DESCRIPTION OF THE TASK >> Pull out of the data below the stretch of lines bounded by the one containing "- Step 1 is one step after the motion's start" and the one containing "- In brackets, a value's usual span", both bounds included, unchanged.

-*-

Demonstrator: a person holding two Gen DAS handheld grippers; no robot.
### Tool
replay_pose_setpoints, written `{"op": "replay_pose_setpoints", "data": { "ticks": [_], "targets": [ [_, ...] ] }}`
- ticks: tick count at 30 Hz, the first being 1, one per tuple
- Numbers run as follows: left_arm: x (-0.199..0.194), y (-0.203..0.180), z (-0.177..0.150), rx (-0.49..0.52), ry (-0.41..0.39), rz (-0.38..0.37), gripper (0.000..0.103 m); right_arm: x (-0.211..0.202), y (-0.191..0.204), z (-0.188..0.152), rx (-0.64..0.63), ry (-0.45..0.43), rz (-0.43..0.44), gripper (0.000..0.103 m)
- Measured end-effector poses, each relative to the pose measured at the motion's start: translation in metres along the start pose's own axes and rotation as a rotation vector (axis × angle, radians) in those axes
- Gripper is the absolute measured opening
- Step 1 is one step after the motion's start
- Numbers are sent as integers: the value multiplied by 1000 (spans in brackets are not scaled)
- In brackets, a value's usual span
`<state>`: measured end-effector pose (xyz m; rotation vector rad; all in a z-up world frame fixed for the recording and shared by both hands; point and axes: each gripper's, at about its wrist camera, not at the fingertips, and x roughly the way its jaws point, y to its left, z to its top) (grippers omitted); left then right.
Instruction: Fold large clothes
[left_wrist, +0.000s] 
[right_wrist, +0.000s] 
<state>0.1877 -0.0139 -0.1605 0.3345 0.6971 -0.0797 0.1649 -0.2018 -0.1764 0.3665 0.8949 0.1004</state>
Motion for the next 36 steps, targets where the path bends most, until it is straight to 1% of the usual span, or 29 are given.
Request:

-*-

RESPONSE AREA >>
- Step 1 is one step after the motion's start
- Numbers are sent as integers: the value multiplied by 1000 (spans in brackets are not scaled)
- In brackets, a value's usual span

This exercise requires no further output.